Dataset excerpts
= = = =

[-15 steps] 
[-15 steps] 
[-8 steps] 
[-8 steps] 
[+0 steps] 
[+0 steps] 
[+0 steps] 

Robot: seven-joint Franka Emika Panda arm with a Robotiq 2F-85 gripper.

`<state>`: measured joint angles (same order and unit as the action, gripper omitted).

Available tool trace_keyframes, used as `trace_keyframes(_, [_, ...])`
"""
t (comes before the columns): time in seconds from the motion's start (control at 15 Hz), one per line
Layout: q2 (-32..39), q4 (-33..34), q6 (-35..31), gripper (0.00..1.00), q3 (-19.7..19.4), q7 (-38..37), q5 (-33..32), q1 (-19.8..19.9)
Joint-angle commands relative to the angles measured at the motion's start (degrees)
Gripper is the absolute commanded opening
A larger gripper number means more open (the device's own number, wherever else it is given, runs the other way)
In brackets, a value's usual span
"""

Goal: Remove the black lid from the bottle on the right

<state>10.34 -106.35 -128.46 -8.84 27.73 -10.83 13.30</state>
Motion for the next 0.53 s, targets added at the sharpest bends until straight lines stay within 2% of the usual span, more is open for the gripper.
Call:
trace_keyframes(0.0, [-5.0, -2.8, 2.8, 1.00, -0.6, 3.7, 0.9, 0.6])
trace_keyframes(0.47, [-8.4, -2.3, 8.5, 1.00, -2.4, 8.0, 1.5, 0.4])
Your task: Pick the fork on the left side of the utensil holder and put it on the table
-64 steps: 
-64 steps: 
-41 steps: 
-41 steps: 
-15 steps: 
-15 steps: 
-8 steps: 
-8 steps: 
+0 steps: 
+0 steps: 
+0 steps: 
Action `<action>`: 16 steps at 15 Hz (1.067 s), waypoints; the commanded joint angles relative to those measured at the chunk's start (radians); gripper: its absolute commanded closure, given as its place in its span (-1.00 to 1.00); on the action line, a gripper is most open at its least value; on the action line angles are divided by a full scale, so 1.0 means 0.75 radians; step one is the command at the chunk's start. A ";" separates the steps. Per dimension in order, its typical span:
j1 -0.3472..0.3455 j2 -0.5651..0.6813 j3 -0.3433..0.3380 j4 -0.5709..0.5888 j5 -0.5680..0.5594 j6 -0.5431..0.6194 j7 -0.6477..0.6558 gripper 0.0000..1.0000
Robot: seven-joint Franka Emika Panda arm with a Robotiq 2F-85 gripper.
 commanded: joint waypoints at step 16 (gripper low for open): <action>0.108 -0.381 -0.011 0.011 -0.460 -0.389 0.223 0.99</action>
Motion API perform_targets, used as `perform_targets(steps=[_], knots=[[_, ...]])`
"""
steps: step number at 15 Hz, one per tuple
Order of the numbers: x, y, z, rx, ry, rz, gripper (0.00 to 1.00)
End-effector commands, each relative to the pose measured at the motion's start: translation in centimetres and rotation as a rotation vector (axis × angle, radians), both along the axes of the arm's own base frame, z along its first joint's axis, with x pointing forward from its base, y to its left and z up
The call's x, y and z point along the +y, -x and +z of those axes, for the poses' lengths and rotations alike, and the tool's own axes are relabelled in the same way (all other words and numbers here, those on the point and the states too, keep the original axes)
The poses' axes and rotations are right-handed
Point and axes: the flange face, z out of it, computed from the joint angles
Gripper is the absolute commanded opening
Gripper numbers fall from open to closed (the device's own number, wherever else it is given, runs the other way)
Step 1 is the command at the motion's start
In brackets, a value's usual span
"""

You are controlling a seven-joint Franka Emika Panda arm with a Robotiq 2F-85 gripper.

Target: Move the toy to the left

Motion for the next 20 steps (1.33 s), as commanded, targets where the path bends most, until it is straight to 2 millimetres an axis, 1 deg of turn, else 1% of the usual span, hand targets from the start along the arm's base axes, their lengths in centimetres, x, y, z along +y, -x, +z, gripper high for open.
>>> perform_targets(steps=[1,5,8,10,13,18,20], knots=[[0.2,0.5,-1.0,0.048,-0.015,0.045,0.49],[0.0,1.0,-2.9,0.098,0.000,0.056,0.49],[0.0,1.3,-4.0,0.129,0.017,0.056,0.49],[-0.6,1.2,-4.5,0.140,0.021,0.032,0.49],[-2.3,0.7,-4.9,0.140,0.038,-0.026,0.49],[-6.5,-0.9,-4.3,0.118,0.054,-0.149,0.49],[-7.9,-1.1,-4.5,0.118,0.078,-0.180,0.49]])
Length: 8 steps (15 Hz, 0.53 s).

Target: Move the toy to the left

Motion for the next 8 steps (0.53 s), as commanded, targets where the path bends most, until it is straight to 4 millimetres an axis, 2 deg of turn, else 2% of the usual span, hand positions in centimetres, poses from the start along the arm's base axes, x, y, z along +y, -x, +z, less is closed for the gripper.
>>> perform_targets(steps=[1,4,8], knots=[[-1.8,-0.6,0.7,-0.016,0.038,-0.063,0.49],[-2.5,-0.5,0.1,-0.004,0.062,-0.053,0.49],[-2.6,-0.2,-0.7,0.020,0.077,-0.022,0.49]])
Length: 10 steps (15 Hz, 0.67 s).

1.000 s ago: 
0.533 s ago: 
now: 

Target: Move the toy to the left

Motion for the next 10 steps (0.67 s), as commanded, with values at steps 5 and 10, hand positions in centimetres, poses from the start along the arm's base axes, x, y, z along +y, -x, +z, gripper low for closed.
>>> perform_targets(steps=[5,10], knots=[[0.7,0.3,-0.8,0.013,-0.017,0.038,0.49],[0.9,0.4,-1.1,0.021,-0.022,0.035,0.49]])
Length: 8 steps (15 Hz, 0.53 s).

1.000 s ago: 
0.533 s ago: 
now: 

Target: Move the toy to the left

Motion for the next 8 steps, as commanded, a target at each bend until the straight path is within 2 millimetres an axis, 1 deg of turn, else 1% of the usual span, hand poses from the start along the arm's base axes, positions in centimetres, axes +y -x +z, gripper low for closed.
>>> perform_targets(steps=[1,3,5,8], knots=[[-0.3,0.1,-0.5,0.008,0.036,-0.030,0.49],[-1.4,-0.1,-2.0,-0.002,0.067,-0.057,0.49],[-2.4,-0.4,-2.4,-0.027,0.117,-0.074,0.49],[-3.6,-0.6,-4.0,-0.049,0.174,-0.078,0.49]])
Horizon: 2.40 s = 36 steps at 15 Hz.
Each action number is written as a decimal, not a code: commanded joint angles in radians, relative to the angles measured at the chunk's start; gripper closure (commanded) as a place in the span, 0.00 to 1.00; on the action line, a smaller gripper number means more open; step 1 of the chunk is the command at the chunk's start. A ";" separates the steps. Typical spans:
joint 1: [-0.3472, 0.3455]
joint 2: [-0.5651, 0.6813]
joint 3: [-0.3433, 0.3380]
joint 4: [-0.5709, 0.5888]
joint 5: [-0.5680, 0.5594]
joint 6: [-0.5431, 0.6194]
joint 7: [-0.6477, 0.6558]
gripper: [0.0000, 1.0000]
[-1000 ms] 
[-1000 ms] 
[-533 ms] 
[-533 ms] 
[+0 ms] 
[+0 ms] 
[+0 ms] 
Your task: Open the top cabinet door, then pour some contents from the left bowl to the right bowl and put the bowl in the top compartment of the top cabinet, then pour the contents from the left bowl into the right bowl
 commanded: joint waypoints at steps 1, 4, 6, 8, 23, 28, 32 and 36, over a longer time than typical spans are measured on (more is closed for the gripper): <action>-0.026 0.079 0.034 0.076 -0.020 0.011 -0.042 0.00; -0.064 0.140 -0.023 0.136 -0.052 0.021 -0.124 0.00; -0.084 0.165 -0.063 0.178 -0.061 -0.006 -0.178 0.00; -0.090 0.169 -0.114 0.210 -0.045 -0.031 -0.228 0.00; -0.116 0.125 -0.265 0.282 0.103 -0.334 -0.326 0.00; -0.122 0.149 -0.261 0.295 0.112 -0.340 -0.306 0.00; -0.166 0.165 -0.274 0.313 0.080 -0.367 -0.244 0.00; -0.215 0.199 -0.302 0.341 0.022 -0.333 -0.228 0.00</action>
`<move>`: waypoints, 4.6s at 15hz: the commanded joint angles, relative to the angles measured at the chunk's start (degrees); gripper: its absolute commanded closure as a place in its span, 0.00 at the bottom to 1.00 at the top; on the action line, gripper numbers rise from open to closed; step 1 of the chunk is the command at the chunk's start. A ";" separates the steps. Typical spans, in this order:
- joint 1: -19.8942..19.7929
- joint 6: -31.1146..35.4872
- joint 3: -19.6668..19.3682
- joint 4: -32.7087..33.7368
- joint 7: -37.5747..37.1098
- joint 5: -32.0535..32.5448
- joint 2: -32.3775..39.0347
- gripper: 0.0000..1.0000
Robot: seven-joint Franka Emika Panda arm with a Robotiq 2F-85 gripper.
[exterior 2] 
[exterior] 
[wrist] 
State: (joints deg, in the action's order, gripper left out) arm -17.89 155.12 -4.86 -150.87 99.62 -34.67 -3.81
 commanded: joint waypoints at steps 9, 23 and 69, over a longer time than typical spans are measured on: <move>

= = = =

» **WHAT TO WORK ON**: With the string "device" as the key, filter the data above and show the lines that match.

» **WRITTEN RESPONSE**:
A larger gripper number means more open (the device's own number, wherever else it is given, runs the other way)
Gripper numbers fall from open to closed (the device's own number, wherever else it is given, runs the other way)

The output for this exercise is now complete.